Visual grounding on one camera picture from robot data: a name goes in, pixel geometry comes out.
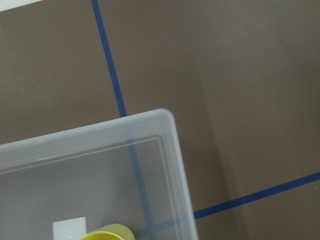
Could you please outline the yellow plastic cup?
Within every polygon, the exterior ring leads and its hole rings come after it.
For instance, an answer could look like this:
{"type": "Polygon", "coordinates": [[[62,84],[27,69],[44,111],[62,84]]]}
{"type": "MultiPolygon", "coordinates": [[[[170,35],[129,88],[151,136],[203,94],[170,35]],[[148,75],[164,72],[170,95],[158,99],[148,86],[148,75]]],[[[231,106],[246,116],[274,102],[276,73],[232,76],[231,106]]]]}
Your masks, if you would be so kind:
{"type": "Polygon", "coordinates": [[[125,225],[113,223],[87,233],[81,240],[135,240],[133,232],[125,225]]]}

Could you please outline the clear plastic storage box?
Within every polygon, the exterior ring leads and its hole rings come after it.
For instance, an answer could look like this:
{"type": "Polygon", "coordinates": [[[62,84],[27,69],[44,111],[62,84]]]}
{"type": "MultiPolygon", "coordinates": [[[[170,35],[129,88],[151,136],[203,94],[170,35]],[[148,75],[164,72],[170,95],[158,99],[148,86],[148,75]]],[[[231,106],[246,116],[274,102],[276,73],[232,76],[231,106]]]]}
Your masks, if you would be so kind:
{"type": "Polygon", "coordinates": [[[110,224],[137,240],[198,239],[170,111],[1,145],[1,239],[79,240],[110,224]]]}

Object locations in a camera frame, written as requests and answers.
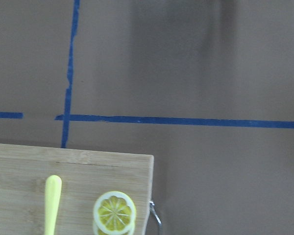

□ □ □ □

Action item =
Going through the entries above, tally every line that contains the string "plastic", then state only the total.

Answer to this problem =
2